No one with an abacus, a calculator, or a mainframe will ever know what the global credit crisis has cost in real money. Lost jobs means lost tax revenue. Lost bank capital means a drop in share values. Government aid must be near $1.5 trillion when the US’s $700 billion is added to what all other nations have put in to shore up banks.
The Bank of England reckons the cost of the near-collapse of the financial system is $2.8 trillion. It does not say precisely how it came up with that figure, but in the guessing game that hardly matters.
Looking at the issue from a simpleton’s perspective, Citigroup (C) has lost $200 billion of is market cap. The number for Wachovia (WB) is more like $100 billion. The loses to Lehman and WaMu shareholders are of a similar magnitude. By these calculations, investors in US financial companies have seen well in excess of $1 trillion go down the drain. Lost jobs are certainly worth hundreds of millions in tax revenue. Most of these out-of-work investment bankers were rich.

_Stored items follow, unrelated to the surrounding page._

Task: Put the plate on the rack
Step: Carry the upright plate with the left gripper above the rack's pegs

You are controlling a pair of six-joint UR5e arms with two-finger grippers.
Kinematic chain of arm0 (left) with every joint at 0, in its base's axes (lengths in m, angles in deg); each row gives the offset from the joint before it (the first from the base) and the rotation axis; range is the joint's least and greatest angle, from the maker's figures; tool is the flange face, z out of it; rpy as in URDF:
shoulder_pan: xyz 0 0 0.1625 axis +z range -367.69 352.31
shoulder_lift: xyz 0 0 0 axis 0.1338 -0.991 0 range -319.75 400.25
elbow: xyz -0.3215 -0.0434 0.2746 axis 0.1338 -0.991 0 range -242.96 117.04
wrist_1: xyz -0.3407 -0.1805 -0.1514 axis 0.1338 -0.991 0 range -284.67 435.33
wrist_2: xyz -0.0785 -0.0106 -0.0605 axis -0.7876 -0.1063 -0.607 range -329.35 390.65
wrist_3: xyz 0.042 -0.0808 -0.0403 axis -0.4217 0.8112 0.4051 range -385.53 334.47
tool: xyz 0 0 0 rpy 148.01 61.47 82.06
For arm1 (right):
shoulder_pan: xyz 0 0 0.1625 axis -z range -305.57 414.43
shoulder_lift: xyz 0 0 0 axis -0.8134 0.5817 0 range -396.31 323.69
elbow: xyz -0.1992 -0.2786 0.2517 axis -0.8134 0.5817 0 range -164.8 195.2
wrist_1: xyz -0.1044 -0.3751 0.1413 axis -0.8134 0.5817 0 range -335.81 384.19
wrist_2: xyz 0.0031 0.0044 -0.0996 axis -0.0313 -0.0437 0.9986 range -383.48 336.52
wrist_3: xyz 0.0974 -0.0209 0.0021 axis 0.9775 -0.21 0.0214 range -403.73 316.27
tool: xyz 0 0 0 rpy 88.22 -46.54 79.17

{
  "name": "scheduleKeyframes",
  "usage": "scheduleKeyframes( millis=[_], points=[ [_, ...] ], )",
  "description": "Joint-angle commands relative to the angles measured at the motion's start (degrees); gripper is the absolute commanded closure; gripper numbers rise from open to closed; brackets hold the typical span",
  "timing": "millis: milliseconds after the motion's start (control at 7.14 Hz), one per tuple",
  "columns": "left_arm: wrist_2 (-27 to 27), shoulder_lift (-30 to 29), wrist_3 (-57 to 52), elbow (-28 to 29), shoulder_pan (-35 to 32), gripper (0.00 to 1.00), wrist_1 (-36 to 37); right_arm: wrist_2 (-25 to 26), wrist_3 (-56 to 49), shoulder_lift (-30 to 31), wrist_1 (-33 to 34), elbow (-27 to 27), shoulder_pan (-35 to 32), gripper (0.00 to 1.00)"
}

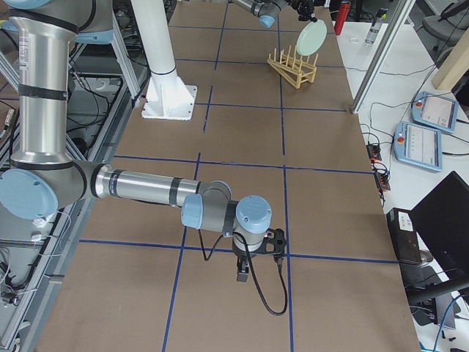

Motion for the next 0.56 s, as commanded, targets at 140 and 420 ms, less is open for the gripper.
scheduleKeyframes(
  millis=[140,420],
  points=[
    [0.67,0.01,-0.25,1.82,0.86,1.00,-1.48,0.00,0.00,0.00,0.00,0.00,0.06,0.00],
    [0.67,0.53,-0.43,2.09,2.26,1.00,-1.49,0.00,0.00,0.00,0.00,0.00,-0.03,0.00]
  ],
)
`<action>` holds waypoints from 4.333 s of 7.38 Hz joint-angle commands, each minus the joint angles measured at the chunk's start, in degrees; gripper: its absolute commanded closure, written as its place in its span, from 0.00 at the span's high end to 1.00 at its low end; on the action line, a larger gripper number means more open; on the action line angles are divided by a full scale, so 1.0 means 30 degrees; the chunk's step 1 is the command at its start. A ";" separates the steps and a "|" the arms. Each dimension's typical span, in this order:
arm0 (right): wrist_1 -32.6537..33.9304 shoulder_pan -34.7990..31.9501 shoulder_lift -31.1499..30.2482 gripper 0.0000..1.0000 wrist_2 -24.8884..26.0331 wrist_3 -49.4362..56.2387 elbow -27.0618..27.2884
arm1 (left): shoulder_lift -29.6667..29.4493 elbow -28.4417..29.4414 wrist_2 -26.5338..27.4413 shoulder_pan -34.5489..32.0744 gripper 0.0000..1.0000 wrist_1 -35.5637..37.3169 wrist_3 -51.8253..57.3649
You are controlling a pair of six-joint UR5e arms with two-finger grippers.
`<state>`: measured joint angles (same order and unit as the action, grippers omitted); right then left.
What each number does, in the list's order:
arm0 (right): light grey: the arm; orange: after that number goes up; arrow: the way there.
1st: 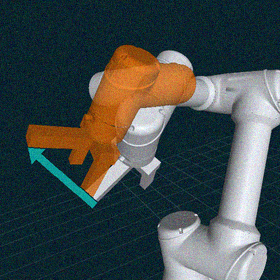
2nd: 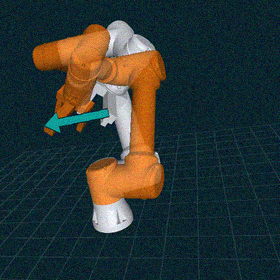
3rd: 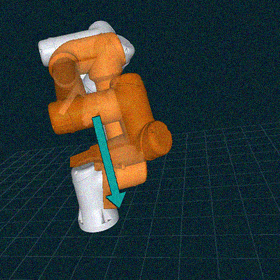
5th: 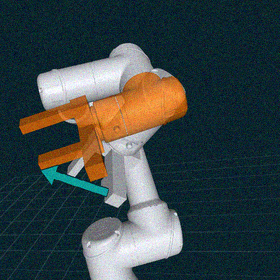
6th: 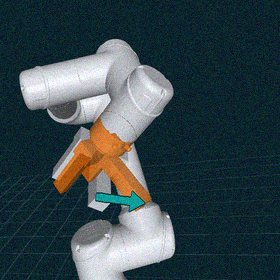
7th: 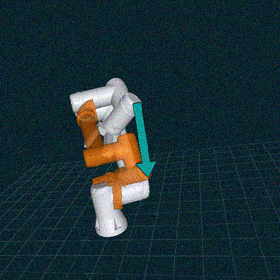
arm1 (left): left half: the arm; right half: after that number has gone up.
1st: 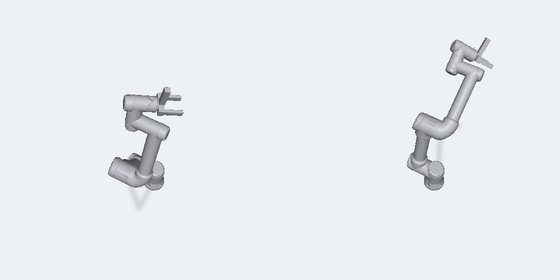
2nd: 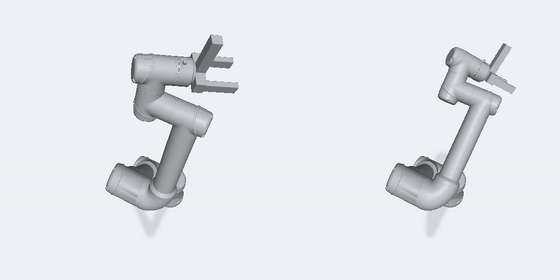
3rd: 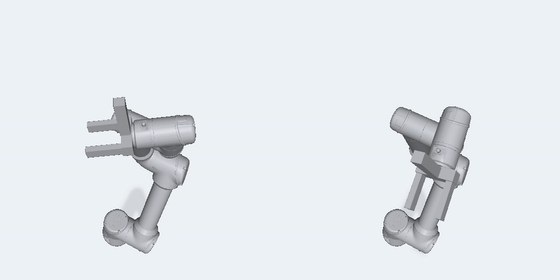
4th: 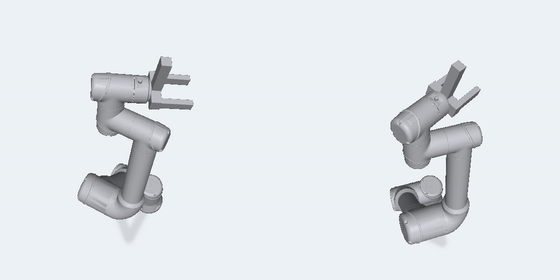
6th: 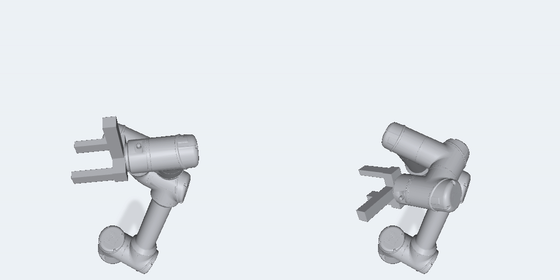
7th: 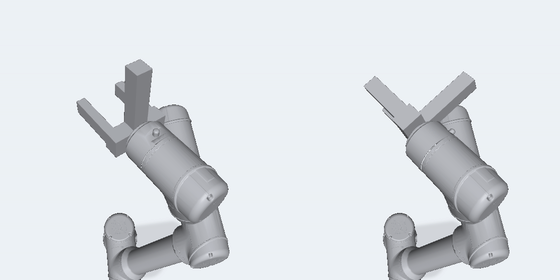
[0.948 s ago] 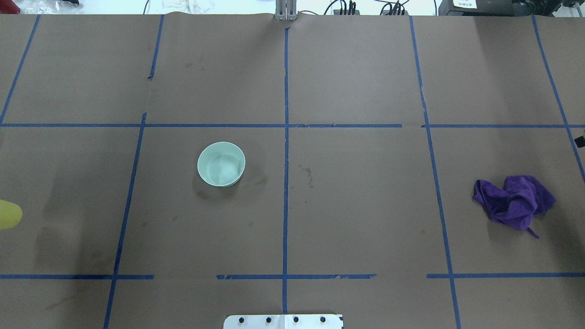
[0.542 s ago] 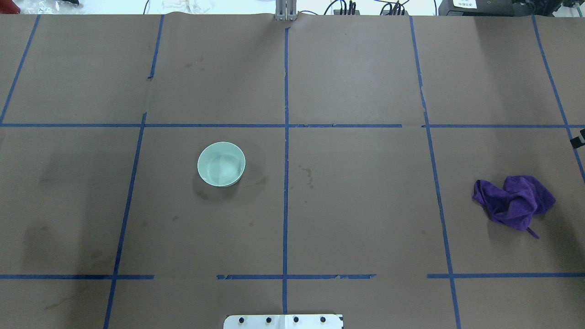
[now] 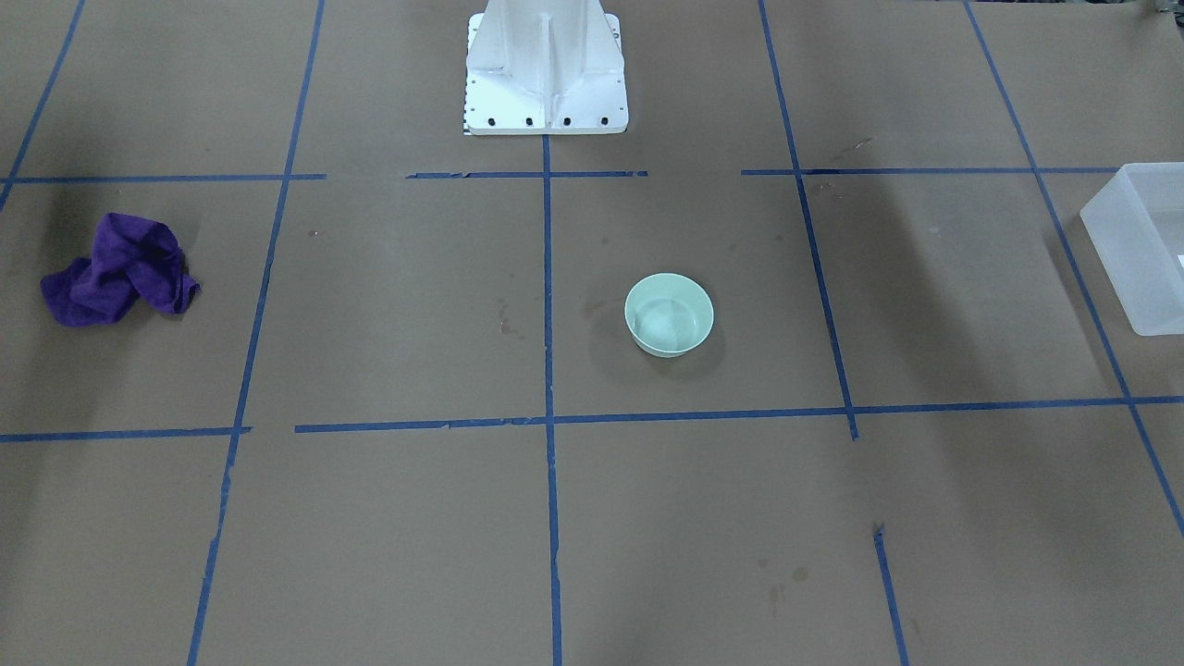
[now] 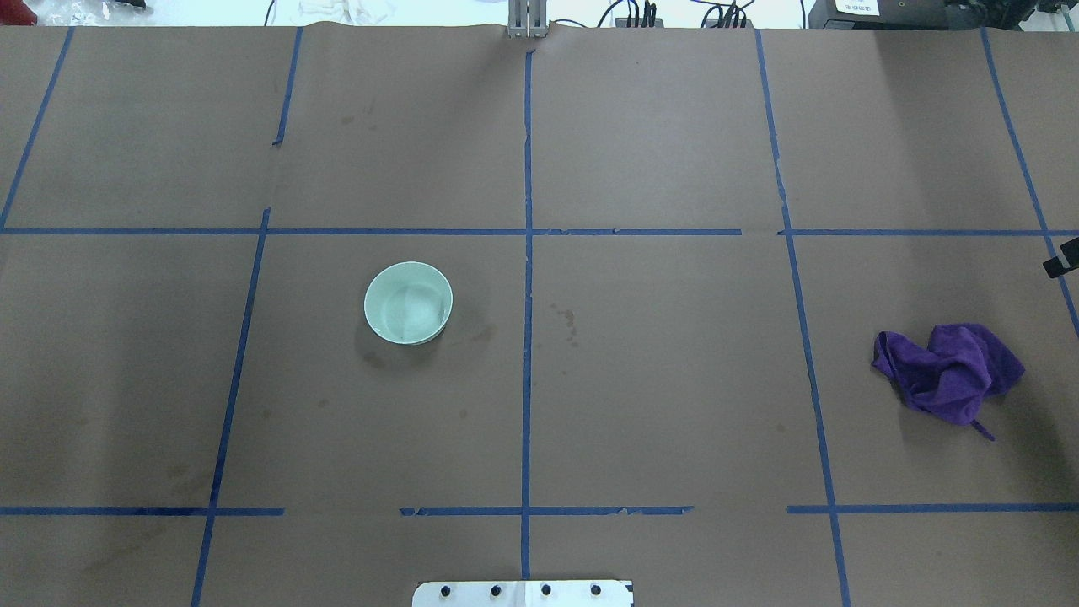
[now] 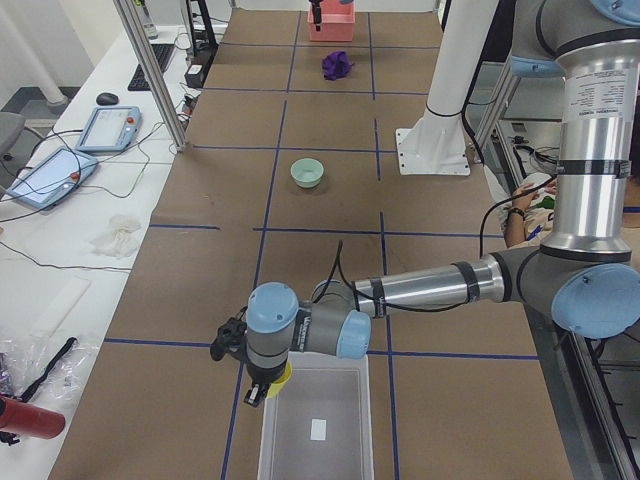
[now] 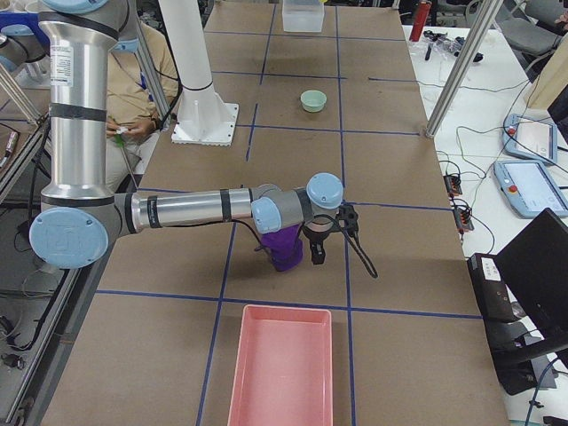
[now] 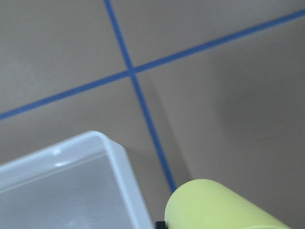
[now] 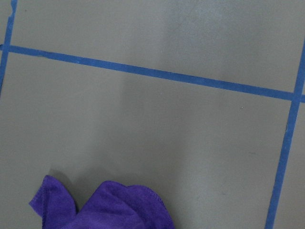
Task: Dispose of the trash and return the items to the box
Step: 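Carry the yellow cup over the white bin and release it, then grasp the purple cloth with the right gripper while the left gripper withdraws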
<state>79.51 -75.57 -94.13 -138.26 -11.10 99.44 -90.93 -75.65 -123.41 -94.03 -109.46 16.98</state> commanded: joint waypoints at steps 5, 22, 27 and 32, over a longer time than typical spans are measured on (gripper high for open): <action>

The fallen value of hedge funds cannot be tracked, but some of the larger ones such as Citadel are down by several billion. Investors in these firms may never see most of that money back.
The fallen value of real estate due to lack of a real mortgage rescue program must be well into the trillions of dollars, especially if that pool includes housing and commercial real estate worldwide. More liquidity would not have saved the real estate market, but it might have arrested its rapid decline. Banks getting capital from the US government are not lending that out again, defeating much of the purpose.
The Bank of England’s figure is probably a multiple of ten times too low. A figure around $25 trillion would be more accurate.